Edward M. Shishem, of Chicago, for appellant.
Michael B. Elman, of Chicago, for appellee.

Opinion:
JUSTICE WOLFSON
delivered the opinion of the court:
This case poses the question of how long a party to an illicit contract can wait before asking a court to declare the contract void and unenforceable.
Defendant Jae Park, d/b/a Royal Billiards, appeals from a circuit court judgment granting a motion by plaintiff Tomm's Redemption, Inc., to dismiss defendant's petition to vacate a default judgment. The default judgment was entered on plaintiffs lawsuit against defendant for breach of contract. Defendant contends on appeal the court erred in granting plaintiffs motion. He gives two reasons: the default judgment was void because it was based on an illegal gambling contract, and plaintiff fraudulently concealed from the court the illegal nature of the contract.
We reverse the trial court's judgment and remand for further proceedings.
FACTS
Plaintiff filed a complaint on August 4, 1999, alleging defendant entered into a contract with plaintiff on February 2, 1999. The contract specified plaintiff would provide, maintain, and service "coin operated devices" on the business premises of defendant for five years from the date of installation of the machines. Defendant terminated the contract in July 1999, 235 weeks before the contract was to expire. In the event of breach, the contract required defendant to pay liquidated damages of $500 for each remaining week of the contract plus costs and reasonable attorney fees. Plaintiff alleged defendant refused to pay liquidated damages in the amount of $117,500.
Defendant was personally served with process on September 16, 1999. Plaintiff filed a motion for default judgment on December 3, 1999, alleging defendant failed to file his appearance or respond to the complaint and requesting damages in the amount of $118,100. The circuit court entered an order for default judgment in that amount the same day.
On January 28, 2000, plaintiff filed a citation to discover assets, which was mailed to defendant on February 1, 2000. A receipt was returned with defendant's signature.
On March 7, 2000, defendant failed to appear in court, and the matter was continued.

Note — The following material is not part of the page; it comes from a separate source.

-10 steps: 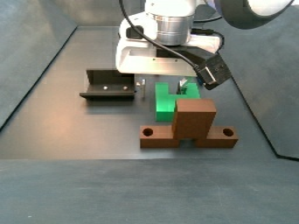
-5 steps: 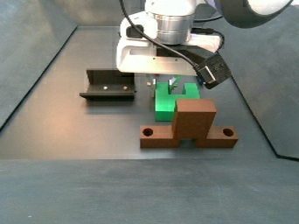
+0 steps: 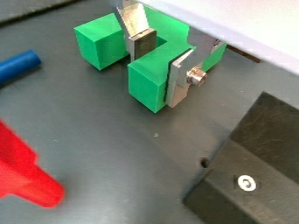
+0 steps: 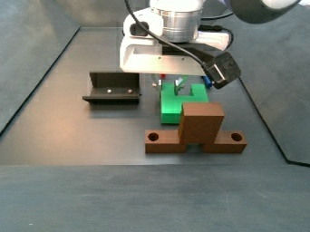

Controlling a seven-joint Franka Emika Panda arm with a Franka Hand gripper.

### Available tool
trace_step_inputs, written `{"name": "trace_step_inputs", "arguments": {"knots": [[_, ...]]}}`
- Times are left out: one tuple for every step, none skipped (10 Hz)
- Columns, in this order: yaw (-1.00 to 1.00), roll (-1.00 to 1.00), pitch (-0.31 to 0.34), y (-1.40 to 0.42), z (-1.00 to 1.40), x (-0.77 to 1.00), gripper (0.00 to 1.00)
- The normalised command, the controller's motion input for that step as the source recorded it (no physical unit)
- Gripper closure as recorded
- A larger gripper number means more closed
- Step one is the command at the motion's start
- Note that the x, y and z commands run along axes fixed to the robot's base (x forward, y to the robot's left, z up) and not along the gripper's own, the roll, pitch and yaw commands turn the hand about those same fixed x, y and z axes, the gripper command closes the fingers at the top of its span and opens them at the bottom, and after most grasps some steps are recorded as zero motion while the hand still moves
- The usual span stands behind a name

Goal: Pick up the green object. Move up. Place the green object on the fixture. Regrasp the green object. Move to above the board. Insert the green object.
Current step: Pick up the green object, then move up.

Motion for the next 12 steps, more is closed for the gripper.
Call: {"name": "trace_step_inputs", "arguments": {"knots": [[0.0,0.0,0.0,0.0,0.0,0.0,1.0],[0.0,0.0,0.0,0.0,0.0,0.0,1.0],[0.0,0.0,0.0,0.0,0.0,0.0,1.0],[0.0,0.0,0.0,0.0,0.0,0.0,1.0],[0.0,0.0,0.0,0.0,0.0,0.0,1.0],[0.0,0.0,0.0,0.0,0.0,0.0,1.0],[0.0,0.0,0.0,0.0,0.0,0.0,1.0],[0.0,0.0,0.0,0.0,0.0,0.0,1.0],[0.0,0.0,0.0,0.0,0.0,0.0,1.0],[0.0,0.0,0.0,0.0,0.83,0.0,1.0],[0.0,0.01,0.034,0.05,0.82,-0.09,1.0],[-0.01,0.01,0.043,0.03,0.6,-0.11,1.0]]}}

Defendant appeared in court on April 20, 2000, pursuant to the citation and represented that he had retained an attorney. The record does not show defendant or his lawyer ever filed an appearance or answer in this case.

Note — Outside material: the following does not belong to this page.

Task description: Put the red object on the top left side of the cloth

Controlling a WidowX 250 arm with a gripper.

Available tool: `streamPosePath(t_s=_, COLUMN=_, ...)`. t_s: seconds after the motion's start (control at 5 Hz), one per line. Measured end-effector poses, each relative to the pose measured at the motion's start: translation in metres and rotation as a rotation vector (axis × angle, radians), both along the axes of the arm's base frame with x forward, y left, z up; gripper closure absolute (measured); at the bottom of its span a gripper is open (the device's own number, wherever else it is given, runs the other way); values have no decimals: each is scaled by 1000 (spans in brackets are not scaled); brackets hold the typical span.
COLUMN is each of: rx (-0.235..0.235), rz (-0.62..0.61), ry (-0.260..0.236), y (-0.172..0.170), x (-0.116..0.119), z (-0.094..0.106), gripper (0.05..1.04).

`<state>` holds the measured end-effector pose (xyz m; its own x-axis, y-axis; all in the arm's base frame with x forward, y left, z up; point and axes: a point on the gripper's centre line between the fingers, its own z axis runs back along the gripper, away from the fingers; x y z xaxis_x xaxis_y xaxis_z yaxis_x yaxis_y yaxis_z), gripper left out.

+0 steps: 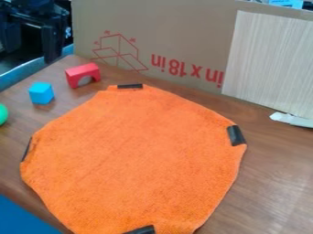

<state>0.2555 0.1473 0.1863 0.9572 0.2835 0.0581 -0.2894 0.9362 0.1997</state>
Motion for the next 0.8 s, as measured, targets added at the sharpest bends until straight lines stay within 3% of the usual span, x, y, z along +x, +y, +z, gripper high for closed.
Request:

Defendant filed for bankruptcy on April 6, 2000, but the bankruptcy proceeding was dismissed on May 31, 2000. The citation proceeding was placed on the bankruptcy calendar, then removed after dismissal of the bankruptcy proceeding.
On October 17, 2000, defendant was personally served a second time with the citation to discover assets. Defendant failed to appear in court on October 31, 2000, and was held in contempt of court on November 30, 2000, for failing to appear.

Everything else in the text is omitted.